Parfois, les livres en question disparaissent des étagères, même si les politiques des bibliothèques dictent généralement que les livres doivent rester disponibles jusqu’à ce que le processus de contestation soit terminé. Deborah Caldwell-Stone, directrice du bureau de la liberté intellectuelle de l’association des bibliothèques, a déclaré que son bureau avait reçu des informations selon lesquelles certains groupes consultaient des livres qu’ils jugeaient répréhensibles.

Les bibliothèques sont également confrontées à une pression croissante de la part des législateurs, qui élaborent de nouvelles lois et procédures destinées à faciliter le retrait des livres contestés. Selon EveryLibrary, un comité d’action politique pour les bibliothèques, au moins cinq États, dont l’Arizona, la Géorgie et le Kentucky, ont adopté des lois qui modifient la manière dont les bibliothèques traitent les plaintes concernant le matériel ou la manière dont les membres du conseil d’administration des bibliothèques sont nommés.

De nombreux États ont des lois qui protègent les enseignants, les chercheurs et les bibliothécaires contre les poursuites afin qu’ils puissent utiliser du matériel pédagogique que certains pourraient considérer comme répréhensible.
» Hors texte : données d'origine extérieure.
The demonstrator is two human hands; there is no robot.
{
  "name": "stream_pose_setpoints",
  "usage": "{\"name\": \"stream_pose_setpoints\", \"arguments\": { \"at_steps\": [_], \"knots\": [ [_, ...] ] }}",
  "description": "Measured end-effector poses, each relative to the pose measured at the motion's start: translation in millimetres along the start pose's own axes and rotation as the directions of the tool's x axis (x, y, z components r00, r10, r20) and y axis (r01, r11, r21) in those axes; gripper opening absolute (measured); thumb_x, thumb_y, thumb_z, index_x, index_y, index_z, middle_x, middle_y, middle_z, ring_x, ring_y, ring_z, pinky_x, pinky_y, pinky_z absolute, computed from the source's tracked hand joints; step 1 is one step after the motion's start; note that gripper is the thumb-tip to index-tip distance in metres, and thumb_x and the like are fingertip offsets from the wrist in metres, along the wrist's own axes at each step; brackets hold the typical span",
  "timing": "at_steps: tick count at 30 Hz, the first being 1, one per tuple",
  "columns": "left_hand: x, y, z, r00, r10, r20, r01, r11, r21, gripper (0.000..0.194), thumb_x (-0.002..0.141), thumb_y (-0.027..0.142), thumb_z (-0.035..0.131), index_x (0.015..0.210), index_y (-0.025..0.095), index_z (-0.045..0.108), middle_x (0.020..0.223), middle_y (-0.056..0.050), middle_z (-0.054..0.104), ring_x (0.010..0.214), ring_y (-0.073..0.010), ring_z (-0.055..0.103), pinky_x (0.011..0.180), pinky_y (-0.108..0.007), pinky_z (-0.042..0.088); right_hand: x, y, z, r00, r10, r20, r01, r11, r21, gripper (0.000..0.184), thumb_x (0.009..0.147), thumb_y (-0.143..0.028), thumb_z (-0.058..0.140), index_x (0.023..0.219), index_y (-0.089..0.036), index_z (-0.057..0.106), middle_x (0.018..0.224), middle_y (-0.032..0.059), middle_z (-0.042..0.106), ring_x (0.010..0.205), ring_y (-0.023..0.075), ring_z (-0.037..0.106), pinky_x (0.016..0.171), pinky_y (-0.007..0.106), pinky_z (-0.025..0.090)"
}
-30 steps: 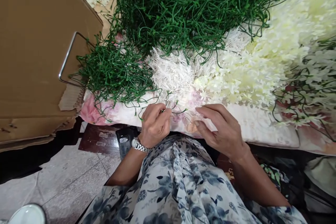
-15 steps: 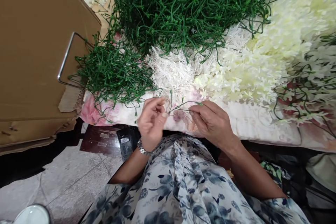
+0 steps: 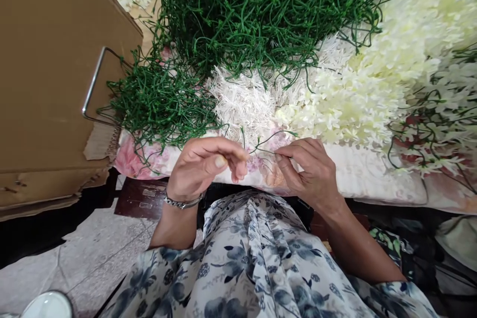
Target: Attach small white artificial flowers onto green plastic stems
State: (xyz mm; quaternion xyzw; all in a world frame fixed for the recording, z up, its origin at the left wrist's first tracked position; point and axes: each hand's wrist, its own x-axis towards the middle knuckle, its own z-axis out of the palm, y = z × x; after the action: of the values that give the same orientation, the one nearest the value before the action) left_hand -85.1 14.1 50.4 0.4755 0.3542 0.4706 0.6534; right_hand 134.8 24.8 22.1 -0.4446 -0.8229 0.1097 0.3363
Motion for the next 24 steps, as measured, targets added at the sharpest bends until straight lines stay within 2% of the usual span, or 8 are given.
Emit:
{"name": "stream_pose_setpoints", "arguments": {
  "at_steps": [3,6,8,10,12,15,20,24],
  "knots": [
    [-5,-2,-7.2,0.990,0.047,0.134,-0.045,0.999,-0.013,0.025,0.077,0.041,0.062,0.083,0.019,0.072,0.063,-0.009,0.067,0.050,-0.0193,0.063,0.042,-0.031,0.050,-1,0,-3,1.000,0.010,-0.003,-0.010,1.000,-0.014,0.008,0.079,-0.012,0.056,0.078,-0.019,0.061,0.069,0.0020,0.064,0.069,0.0154,0.055,0.068,0.031,0.041],
    [-12,0,-19.7,0.953,0.217,0.210,-0.205,0.976,-0.078,0.024,0.080,0.034,0.057,0.088,0.017,0.072,0.063,-0.010,0.067,0.046,-0.0178,0.062,0.038,-0.028,0.049,-2,1,-7,0.999,0.001,-0.034,-0.001,1.000,0.004,0.008,0.078,-0.010,0.057,0.077,-0.018,0.060,0.067,0.0020,0.063,0.067,0.0155,0.055,0.066,0.031,0.040],
    [-18,3,-24.5,0.925,0.314,0.213,-0.296,0.949,-0.110,0.025,0.081,0.032,0.055,0.089,0.016,0.072,0.062,-0.010,0.066,0.044,-0.0167,0.060,0.035,-0.026,0.047,-2,0,-9,0.999,-0.002,-0.049,0.004,1.000,0.028,0.009,0.077,-0.009,0.058,0.078,-0.018,0.060,0.067,0.0020,0.062,0.068,0.0155,0.055,0.066,0.031,0.041],
    [-24,5,-20.9,0.942,0.323,0.088,-0.318,0.946,-0.061,0.023,0.082,0.029,0.055,0.089,0.015,0.072,0.065,-0.010,0.065,0.045,-0.0162,0.060,0.035,-0.026,0.046,-3,-2,-11,0.998,-0.006,-0.060,0.010,0.998,0.056,0.010,0.076,-0.009,0.059,0.080,-0.018,0.059,0.068,0.0019,0.062,0.069,0.0155,0.055,0.067,0.032,0.041],
    [-27,2,-7.9,0.958,0.277,-0.078,-0.276,0.961,0.025,0.020,0.081,0.025,0.058,0.090,0.013,0.071,0.068,-0.009,0.064,0.051,-0.0156,0.061,0.037,-0.023,0.046,-4,-6,-12,0.997,-0.019,-0.080,0.026,0.996,0.091,0.012,0.076,-0.008,0.059,0.082,-0.018,0.059,0.068,0.0015,0.062,0.069,0.0151,0.055,0.068,0.032,0.041],
    [-27,-14,20.0,0.973,0.059,-0.222,-0.050,0.998,0.049,0.017,0.081,0.019,0.061,0.096,0.018,0.068,0.080,-0.006,0.064,0.057,-0.0111,0.060,0.045,-0.021,0.048,-7,-13,-13,0.994,-0.017,-0.109,0.033,0.989,0.147,0.012,0.077,-0.009,0.058,0.084,-0.018,0.059,0.067,0.0015,0.060,0.068,0.0148,0.055,0.067,0.032,0.042],
    [-14,-29,43.7,0.974,-0.023,-0.224,0.033,0.999,0.043,0.024,0.082,0.028,0.061,0.104,0.021,0.064,0.086,-0.004,0.065,0.067,-0.0110,0.059,0.058,-0.022,0.049,-10,-17,-13,0.995,-0.057,-0.087,0.070,0.984,0.161,0.011,0.076,-0.008,0.058,0.084,-0.015,0.059,0.067,0.0033,0.060,0.067,0.0146,0.053,0.066,0.033,0.041],
    [-3,-20,45.8,0.970,0.031,-0.240,0.044,0.953,0.300,0.025,0.080,0.028,0.063,0.104,0.021,0.064,0.090,-0.004,0.065,0.080,-0.0121,0.059,0.072,-0.022,0.048,-13,-15,-19,0.983,-0.180,0.038,0.176,0.979,0.102,0.007,0.077,-0.009,0.056,0.082,-0.013,0.060,0.067,0.0036,0.059,0.067,0.0150,0.049,0.063,0.032,0.038]
  ]
}}
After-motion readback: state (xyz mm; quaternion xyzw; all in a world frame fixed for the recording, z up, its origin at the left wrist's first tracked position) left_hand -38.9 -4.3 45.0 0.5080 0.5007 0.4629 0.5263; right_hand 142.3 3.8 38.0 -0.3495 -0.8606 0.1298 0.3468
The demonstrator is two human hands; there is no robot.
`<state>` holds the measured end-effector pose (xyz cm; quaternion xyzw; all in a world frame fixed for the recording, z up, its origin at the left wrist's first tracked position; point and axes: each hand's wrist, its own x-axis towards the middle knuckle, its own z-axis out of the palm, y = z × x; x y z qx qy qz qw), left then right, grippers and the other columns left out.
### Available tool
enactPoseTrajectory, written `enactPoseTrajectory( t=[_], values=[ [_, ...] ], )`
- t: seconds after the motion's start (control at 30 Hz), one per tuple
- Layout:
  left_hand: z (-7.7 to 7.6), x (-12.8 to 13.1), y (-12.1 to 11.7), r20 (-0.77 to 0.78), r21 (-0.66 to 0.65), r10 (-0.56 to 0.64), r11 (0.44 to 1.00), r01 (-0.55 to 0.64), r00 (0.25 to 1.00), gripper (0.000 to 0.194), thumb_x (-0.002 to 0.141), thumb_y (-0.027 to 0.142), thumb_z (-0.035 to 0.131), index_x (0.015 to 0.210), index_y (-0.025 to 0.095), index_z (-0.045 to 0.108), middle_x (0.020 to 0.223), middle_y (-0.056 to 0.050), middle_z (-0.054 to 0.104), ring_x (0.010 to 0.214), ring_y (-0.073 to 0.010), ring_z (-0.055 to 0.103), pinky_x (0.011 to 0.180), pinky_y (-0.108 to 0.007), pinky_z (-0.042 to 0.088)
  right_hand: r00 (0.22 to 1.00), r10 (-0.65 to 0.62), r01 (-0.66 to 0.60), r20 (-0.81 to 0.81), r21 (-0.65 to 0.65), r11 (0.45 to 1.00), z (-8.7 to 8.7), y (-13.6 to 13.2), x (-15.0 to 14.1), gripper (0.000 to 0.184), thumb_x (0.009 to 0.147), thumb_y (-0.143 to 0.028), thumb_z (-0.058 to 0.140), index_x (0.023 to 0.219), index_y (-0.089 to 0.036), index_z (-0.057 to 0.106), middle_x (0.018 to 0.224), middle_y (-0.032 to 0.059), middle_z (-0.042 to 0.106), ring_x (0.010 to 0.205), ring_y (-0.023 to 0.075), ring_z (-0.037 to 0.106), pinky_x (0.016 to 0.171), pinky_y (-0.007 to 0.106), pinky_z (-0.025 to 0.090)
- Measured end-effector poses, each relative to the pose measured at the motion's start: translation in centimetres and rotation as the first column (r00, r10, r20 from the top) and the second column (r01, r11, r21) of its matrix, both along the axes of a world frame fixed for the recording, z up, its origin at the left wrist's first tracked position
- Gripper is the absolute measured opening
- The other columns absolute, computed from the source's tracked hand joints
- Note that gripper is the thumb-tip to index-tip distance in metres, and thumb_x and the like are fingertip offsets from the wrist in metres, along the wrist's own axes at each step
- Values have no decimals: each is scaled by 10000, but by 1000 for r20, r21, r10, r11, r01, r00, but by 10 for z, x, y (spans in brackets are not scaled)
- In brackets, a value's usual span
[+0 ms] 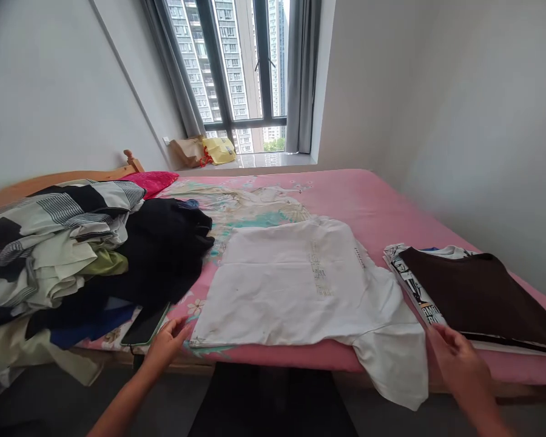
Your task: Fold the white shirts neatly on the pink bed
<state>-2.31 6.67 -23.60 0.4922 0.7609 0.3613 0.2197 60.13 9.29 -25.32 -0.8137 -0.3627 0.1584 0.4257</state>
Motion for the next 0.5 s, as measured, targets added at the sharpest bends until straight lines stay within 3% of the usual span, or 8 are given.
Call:
enactPoseTrajectory(
  t=[0.07, 0.17, 0.23, 0.37, 0.5],
  values=[
    [-16, -4, -24, -41, -11, 20, 1000, -21, 999, 508, 649, 559, 551, 966, 174, 650, 1037, -100, 676, 1010, -264, 609, 941, -395, 453, 995, -94, 90, -38, -102, 991, -39, -37, 8, 223, 597, -563, 560, 660, -351, 537, 752, 104, 638, 729, 324, 601, 680, 486, 432],
    [-10, 6, -29, -67, -87, 38, 995, -43, 997, 494, 660, 596, 518, 928, 202, 645, 986, -74, 697, 953, -256, 633, 883, -371, 480, 967, -155, 119, -204, -178, 977, -65, -70, -8, 326, 556, -596, 572, 679, -296, 539, 692, 84, 627, 689, 311, 607, 658, 459, 460],
    [0, 17, -20, -99, -187, 24, 982, -42, 995, 500, 659, 620, 508, 911, 207, 633, 940, -68, 703, 921, -262, 642, 854, -373, 482, 940, -75, 22, -333, -160, 987, -68, -77, -32, 432, 580, -636, 576, 737, -233, 582, 728, 81, 657, 754, 303, 622, 671, 416, 476],
    [7, 31, 1, -116, -297, 9, 954, -43, 993, 560, 603, 640, 531, 925, 187, 602, 881, -84, 691, 909, -286, 643, 799, -381, 485, 881, 6, 1, -473, 14, 1000, -67, -67, -70, 545, 654, -661, 564, 887, -172, 620, 819, 58, 693, 860, 268, 633, 733, 343, 486],
    [-2, 25, 11, 96, -315, 85, 948, -50, 992, 532, 506, 586, 602, 864, 193, 571, 738, -41, 653, 685, -239, 635, 521, -303, 457, 869, -6, 84, -495, 134, 987, -64, -55, -75, 506, 664, -596, 638, 940, -173, 612, 858, 35, 707, 828, 224, 649, 720, 300, 503]
  ],
)
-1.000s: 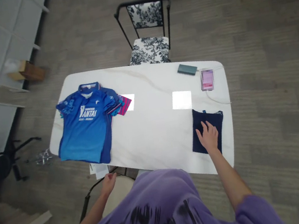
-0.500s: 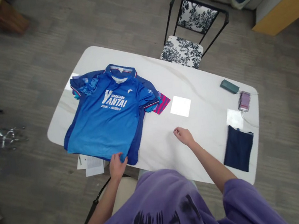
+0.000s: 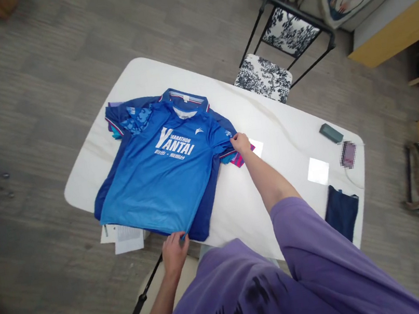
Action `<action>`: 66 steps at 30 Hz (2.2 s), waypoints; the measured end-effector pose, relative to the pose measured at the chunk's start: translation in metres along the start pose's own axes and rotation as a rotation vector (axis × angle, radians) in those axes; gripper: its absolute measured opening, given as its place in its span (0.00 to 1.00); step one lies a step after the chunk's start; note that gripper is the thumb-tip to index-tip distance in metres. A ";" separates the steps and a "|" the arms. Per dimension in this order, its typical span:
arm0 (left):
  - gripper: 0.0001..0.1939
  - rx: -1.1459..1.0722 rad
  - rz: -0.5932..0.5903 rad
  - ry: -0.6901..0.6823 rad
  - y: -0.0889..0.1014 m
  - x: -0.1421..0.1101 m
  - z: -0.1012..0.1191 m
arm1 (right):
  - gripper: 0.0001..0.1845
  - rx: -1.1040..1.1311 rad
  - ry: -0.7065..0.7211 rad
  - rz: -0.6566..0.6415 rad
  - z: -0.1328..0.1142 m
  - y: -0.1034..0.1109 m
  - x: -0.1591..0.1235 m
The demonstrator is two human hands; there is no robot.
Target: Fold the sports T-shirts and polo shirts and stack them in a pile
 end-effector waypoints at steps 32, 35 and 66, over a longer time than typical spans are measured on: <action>0.03 0.057 -0.867 -0.621 -0.349 -0.089 0.392 | 0.16 0.067 -0.193 0.297 0.494 0.282 -0.125; 0.05 0.040 -0.899 -0.639 -0.403 -0.105 0.442 | 0.20 -0.019 -0.237 0.335 0.559 0.327 -0.151; 0.46 0.280 0.015 -0.786 -0.265 0.388 0.611 | 0.45 -0.305 -0.009 0.276 0.493 0.247 -0.075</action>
Point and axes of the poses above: each hand's wrist, its own x-axis towards the middle knuckle, its own y-axis out of the back of the hand, z = x × y, the point moved 2 cm from there along x, towards the middle knuckle, and after that the axes turned 3 degrees about -z, right-handed, at the moved point
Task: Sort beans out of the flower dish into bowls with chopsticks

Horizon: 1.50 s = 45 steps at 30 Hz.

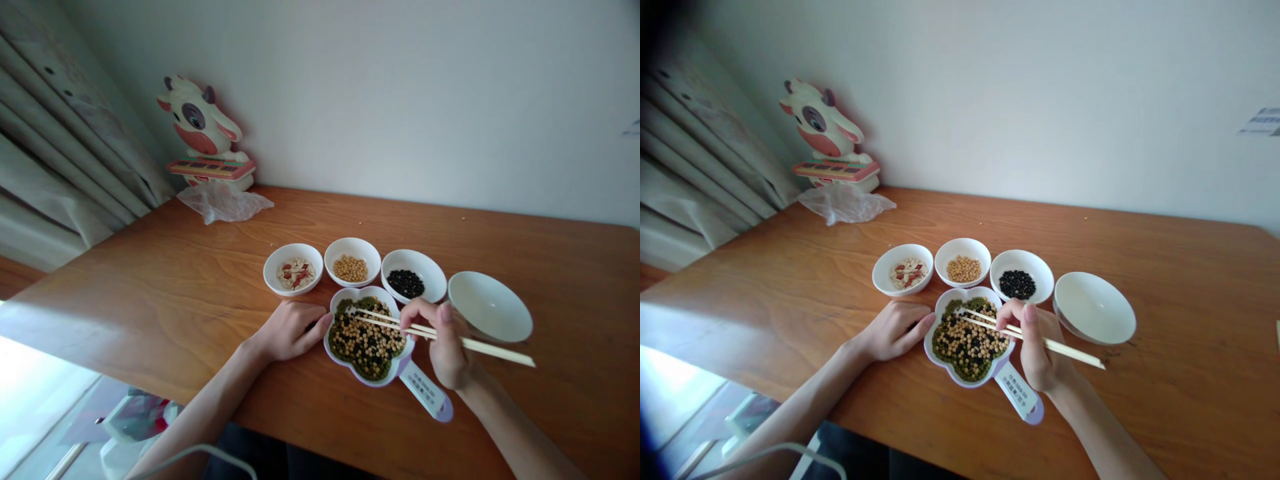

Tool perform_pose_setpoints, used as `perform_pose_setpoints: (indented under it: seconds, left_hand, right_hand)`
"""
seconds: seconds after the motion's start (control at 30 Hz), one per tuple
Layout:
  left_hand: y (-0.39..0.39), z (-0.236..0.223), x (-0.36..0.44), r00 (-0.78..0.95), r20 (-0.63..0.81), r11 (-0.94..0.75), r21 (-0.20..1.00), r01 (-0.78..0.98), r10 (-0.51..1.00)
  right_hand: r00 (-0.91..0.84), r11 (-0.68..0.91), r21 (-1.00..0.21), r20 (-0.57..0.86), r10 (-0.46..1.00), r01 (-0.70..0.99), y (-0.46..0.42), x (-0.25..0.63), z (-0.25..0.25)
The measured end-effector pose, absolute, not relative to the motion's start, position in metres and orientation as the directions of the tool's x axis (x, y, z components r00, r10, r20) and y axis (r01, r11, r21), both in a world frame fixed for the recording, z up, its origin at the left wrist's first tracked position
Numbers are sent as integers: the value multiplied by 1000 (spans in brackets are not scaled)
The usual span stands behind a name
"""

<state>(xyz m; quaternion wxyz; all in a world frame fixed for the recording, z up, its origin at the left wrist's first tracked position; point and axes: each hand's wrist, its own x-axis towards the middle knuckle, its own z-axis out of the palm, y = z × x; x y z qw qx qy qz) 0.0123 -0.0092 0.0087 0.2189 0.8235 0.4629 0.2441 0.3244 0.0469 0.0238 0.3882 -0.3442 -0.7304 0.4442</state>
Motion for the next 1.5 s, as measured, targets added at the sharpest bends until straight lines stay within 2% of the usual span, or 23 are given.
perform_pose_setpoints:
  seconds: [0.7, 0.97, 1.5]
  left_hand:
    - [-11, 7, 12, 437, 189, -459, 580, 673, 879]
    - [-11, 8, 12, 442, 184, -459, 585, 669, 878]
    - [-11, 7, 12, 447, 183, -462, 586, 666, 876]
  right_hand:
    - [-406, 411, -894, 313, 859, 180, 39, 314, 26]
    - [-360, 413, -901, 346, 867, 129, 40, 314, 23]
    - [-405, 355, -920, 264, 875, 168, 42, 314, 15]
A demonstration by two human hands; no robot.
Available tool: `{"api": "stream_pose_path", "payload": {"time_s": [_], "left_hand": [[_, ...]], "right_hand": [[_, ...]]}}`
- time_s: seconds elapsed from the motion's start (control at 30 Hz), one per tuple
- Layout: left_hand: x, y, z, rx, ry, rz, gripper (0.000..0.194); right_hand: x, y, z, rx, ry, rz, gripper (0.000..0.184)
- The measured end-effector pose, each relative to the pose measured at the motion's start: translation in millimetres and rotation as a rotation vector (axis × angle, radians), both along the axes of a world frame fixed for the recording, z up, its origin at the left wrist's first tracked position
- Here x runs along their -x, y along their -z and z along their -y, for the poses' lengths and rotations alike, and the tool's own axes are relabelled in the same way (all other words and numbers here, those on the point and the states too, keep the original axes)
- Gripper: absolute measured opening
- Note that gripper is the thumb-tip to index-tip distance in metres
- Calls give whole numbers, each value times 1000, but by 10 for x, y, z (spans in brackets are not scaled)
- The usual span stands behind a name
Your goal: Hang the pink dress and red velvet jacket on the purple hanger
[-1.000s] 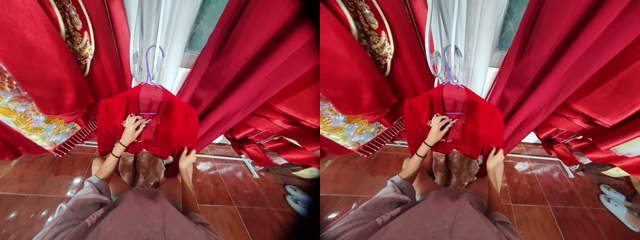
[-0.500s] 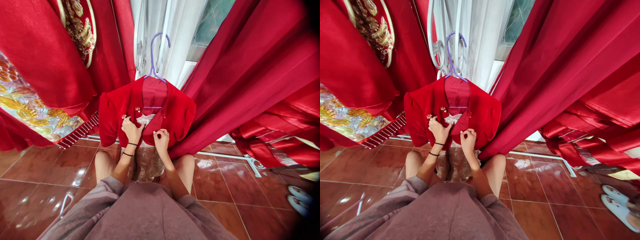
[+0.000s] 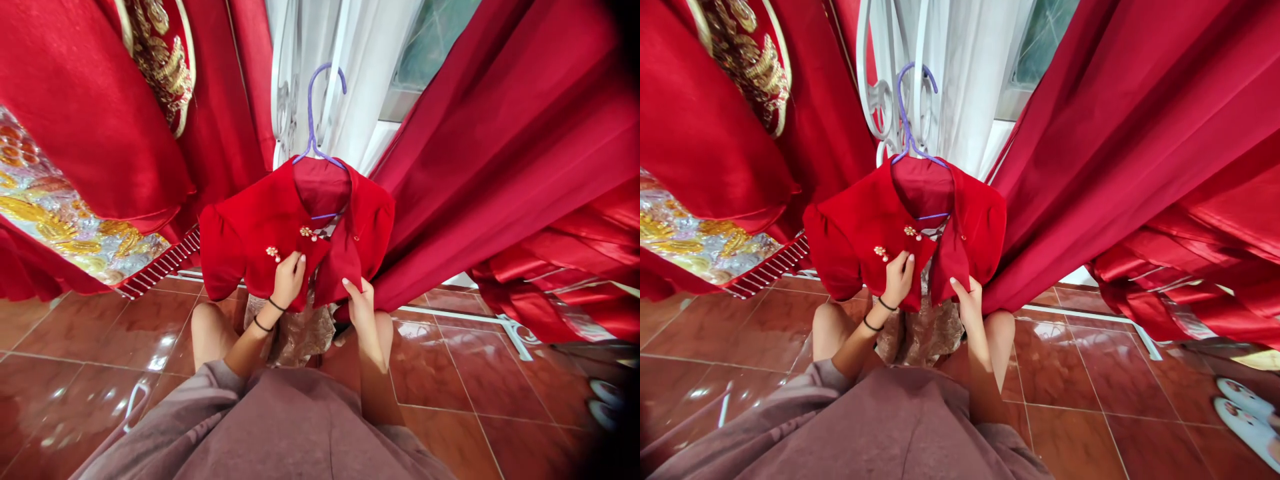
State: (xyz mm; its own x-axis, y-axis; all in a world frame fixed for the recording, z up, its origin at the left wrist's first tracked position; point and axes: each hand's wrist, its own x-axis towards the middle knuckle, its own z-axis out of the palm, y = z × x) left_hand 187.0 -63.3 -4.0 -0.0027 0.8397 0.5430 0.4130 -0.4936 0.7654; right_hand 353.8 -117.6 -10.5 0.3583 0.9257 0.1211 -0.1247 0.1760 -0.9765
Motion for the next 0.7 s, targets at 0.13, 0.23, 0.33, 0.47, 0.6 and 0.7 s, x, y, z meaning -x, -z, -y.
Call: {"api": "stream_pose_path", "payload": {"time_s": [0.13, 0.23, 0.33, 0.47, 0.6, 0.7], "left_hand": [[-20, 9, -307, 88, 74, 23, 33], [77, -1, -423, 148, 175, 93, 49], [267, -63, -415, 277, 373, 110, 76], [590, -224, -300, 288, 462, 164, 99], [709, -346, -185, 128, 278, -84, 73], [676, -373, -170, 57, 128, -251, 42]], "right_hand": [[-10, -164, 149, -27, 93, 203, 27], [269, -293, 156, -168, 83, 454, 33], [673, -310, -26, -243, -115, 642, 18], [1008, -141, -361, -215, -363, 651, 34], [1067, 44, -392, -197, -441, 711, 48], [1062, 217, -225, -222, -469, 664, 58]]}}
Ces lois sont également contestées.

L’Oklahoma a récemment adopté une loi qui supprimera les exemptions pour les enseignants et les bibliothécaires « des poursuites pour violations délibérées de la loi de l’État interdisant l’exposition indécente à du matériel obscène ou à la pornographie enfantine ».

Pour certains bibliothécaires, le moment a été particulièrement choquant car lorsque les restrictions pandémiques étaient en place, ils ont été salués comme des héros pour avoir livré des livres et des ordinateurs portables aux étudiants à la maison. Maintenant, a déclaré Audrey Wilson-Youngblood, coordinatrice des services de bibliothèque au Texas, les bibliothécaires sont considérés par certains comme des méchants.

« C’était comme un couteau dans mon cœur », a-t-elle déclaré à propos des allégations selon lesquelles le personnel de la bibliothèque faisait du mal aux étudiants. « Ce chagrin est ce qui m’a amené à prendre des décisions vraiment difficiles, à apporter des changements pour moi et ma famille. »

Mme Wilson-Youngblood a démissionné le mois dernier de son poste au Keller Independent School District en raison des conséquences du stress sur sa famille. Elle y travaillait depuis 19 ans.

Sheelagh McNeill et Alain Delaqueriere ont contribué à la recherche.